Sentence Collector Open Discussions - Input needed

Hi everyone

I’m cleaning up the issues in the Sentence Collector project, and moving open discussions here. We can then file more concrete issues once we came to a conclusion for those.

Happy to hear your thoughts!

Randomize Sentence Order in Review section

Originally reported at:

There seem to be instances where reviewing can get boring, as there are alphabetical lists of similar sentences right after each other. This is probably due to some list of sentences being uploaded. We are currently surfacing the most reviewed sentences first, in the same order as they were created.

Is this a general issue you’ve encountered? Do you think randomizing while keeping the most reviewed sentences at the front would improve the process?

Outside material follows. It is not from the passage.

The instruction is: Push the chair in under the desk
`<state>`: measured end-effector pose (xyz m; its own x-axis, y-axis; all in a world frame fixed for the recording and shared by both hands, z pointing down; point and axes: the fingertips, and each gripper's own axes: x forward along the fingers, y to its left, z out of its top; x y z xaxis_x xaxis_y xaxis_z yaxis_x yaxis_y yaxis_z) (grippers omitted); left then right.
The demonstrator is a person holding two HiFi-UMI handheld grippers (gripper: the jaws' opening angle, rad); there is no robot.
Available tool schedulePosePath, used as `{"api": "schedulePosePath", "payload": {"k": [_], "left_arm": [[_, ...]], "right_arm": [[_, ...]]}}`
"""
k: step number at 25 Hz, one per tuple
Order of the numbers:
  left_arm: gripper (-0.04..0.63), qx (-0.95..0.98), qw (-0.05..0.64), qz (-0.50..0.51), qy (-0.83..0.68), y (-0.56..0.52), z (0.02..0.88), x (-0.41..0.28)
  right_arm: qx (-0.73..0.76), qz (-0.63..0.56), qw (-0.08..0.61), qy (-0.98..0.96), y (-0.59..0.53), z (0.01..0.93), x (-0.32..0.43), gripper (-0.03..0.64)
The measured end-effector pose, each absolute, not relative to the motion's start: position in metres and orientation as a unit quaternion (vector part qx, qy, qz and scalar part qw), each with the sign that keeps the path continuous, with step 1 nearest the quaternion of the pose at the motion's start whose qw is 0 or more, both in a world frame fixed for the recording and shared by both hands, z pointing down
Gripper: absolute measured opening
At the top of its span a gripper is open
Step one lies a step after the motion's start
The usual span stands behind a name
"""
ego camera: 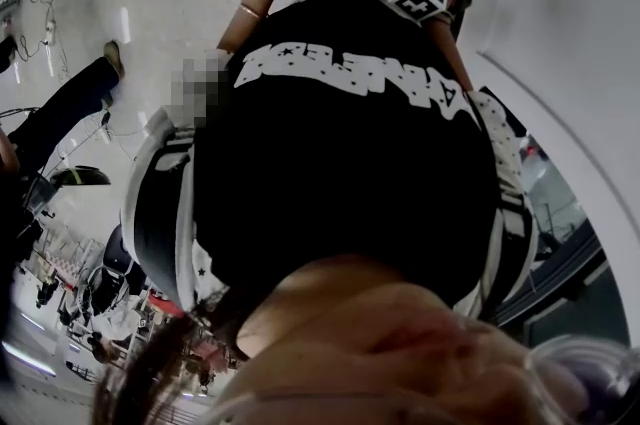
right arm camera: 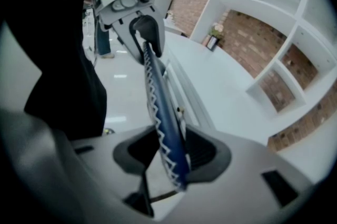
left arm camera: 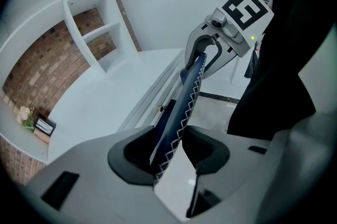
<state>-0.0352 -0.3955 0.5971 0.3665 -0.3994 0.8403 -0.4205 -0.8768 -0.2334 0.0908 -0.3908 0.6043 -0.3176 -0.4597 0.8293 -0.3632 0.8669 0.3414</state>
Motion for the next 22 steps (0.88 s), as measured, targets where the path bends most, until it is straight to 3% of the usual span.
{"api": "schedulePosePath", "payload": {"k": [7, 15, 22], "left_arm": [[0.198, 0.82, -0.002, 0.505, -0.268, -0.393, 0.601, -0.04], [0.232, 0.824, -0.001, 0.475, -0.307, -0.373, 0.569, -0.015], [0.232, 0.842, 0.02, 0.41, -0.351, -0.375, 0.541, -0.019]], "right_arm": [[0.274, -0.028, 0.504, -0.819, -0.388, 0.605, 0.091, 0.216], [0.294, -0.039, 0.465, -0.835, -0.358, 0.562, 0.11, 0.225], [0.354, 0.018, 0.385, -0.852, -0.36, 0.536, 0.111, 0.224]]}}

Process rejected sentences

Originally reported here:

Currently rejected sentences are not actionable, as they are simply a list in their own section. The suggestion in this issue was the following:

  • Allow changes to the sentences and resubmit them from within the list instead of having to copy them over manually
  • Allow sentences to be marked as correct without change and resubmit them

My thoughts: I don’t like the resubmit without change, as there most probably is something wrong with a sentence if it gets rejected by two reviews. However I like the approach of being able to fix and resubmit. I however would take a different approach: let the user select which sentences to re-submit, and once the user clicks a “Resubmit” button we automatically switch to the “Add” page, prefilling the selected sentences.

What should happen with the overview after re-submitting? I’d say it should stay there, together we could go down the road of marking these as “taken care off” and only showing open sentences not marked as taken care off at the top.

Would that help others as well? What do you think of my suggested approach?

Additionally, how should we handle notifying users about newly rejected sentences as suggested in Sentence Collector Open Discussions - Input needed? How would you want to mark them as resolved, keeping the above points in mind too? There seems to be some overlap here which we can tackle together I think.

Add a user filter to the Review section

Originally reported here:

This issue suggests to add a “created by” user filter on the Review page, so that only sentences by specific users could be displayed and reviewed.

Would that help others too? What would we need to consider to make sure sentences are not rejected based on who added them?

Warning about possible errors

Originally reported at:

This issue includes quite a few different checks, please read the original issue. What would be the most helpful checks that should be added to the rules files? How could these be done in an efficient manner?

Import from RSS

Originally reported here:

This is an old issue suggesting to add the possibility to import from an RSS feed. This could for example be used to import all articles from a personal blog.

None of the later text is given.